I feel like the last phasmid. so sad.
So she’d been thinking about the phasmid before she went out to Balls Pyramid on that final fatal day. Perhaps she had written the draft the day before, after they’d made their first landing there, maybe on the evening of the party. The more I thought about it, the more it seemed to me that the group would have been much more interested in investigating the phasmid on Balls Pyramid than yet more gulls’ eggs. The rats had never reached the Pyramid, so no one could have been sure that these strange creatures hadn’t survived out there. What could be more intriguing to a bunch of young zoologists than the possibility of rediscovering something thought extinct for seventy years? And yet Damien hadn’t mentioned it.
If Luce found the dead phasmid on her final climb, did she keep it in her chalk bag with the note as another kind of veiled message? If so, it, like the poem, could surely only have been directed at Marcus. It upset me to think that her two final messages might have been intended for him. But what did they mean?
I was struggling with this when my phone played a little tune in my pocket. It was Anna, wondering if I’d spoken to Damien yet. I apologised for not getting back to her sooner, and told her about my talk with him.
‘Mm …’ I could imagine her eyebrows furrowed in concentration as she thought about it. ‘It does sound right, doesn’t it?’
‘Maybe.’
‘You’re not sure? It’s pretty close to what you thought, isn’t it?’

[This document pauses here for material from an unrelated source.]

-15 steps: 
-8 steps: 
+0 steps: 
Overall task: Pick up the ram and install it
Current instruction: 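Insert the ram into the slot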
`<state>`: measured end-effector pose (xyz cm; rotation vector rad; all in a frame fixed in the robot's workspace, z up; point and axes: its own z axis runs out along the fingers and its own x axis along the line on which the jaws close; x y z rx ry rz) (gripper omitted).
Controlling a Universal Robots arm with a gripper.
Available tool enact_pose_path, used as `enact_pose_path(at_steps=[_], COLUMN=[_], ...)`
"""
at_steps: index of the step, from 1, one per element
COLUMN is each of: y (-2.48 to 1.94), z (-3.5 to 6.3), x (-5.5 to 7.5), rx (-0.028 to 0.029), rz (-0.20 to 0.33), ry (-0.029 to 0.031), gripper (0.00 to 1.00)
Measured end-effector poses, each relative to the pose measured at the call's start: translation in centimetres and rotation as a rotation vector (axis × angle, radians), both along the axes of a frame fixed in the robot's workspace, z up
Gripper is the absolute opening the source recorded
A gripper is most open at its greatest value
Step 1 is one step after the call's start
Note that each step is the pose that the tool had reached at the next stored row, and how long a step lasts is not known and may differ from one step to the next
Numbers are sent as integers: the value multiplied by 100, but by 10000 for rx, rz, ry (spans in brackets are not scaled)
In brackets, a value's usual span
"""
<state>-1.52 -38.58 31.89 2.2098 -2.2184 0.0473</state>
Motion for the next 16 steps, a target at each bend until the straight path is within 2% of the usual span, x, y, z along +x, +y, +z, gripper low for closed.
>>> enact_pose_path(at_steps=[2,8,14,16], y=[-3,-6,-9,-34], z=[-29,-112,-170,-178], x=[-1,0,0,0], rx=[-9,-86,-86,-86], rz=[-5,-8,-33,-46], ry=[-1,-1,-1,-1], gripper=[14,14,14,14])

‘I suppose that’s what bothers me. He already knew all about our trip—Bob had called him.’
‘Oh. But still …’
Then I told her about the poem and the land lobster, and the way they seemed to refer back to Marcus.
‘Damien was particul
arly keen that we shouldn’t talk to Marcus again. Too upsetting for the poor bloke.’
‘You want to go anyway?’
‘Yes. He also wanted me to get you to back off. You’re too hysterical, apparently.’
‘Hysterical? Me?’
‘Yes. He said you attacked him at the inquest.’
‘Oh, that. It was a bad time for me, Josh. I told you.’
‘Yes. So, you want to go out to Castlecrag tonight? We could grab a bite to eat first.’
I picked her up from her flat that evening at six, and we had a pizza on our way through town. There was a sudden shower and the traffic slowed and became more congested, headlights and wipers on. By the time we reached Castlecrag the light was fading beneath the heavy clouds. I turned off into the winding laneways of the Griffins’ estate, and came to a stop outside the house in The Citadel.
It seemed to be in total darkness and I thought we were wasting our time, but then Anna noticed a glimmer of light from a small side window. I parked on the verge further down the street where it was slightly wider, and we hurried back through the rain towards the rugged stone bunker, brooding beneath its dripping canopy of foliage. I almost slipped in the pitch-dark defile of the entry pathway, treacherous with wet moss, then rapped the knocker on the heavy front door, which swung open of its own accord. A sigh seemed to come out of the house, like a gasp of its own breath, heavy with the odours of damp and mould and sour age, which made the hairs prickle on the back of my neck.
‘Marcus?’ I called out. ‘Dr Fenn?’
There was no reply, and we stepped tentatively over the threshold and I ran my fingers across the cold wall feeling for a switch. I found it finally and switched the light on, a rather dim, low-watt bulb in a heavy shade. Directly beneath it we saw papers scattered across the floor, as if there had been a robbery. We stepped cautiously across them to the sitting room, with its obstacle course of heavy furniture. There didn’t seem to be any obvious signs of disturbance here, but the building’s breath was more pungent, a cocktail of strange odours—burnt sulphur, ammonia, bad eggs, the vapour of concentrated acid. They were the remembered smells of the school chemistry lab.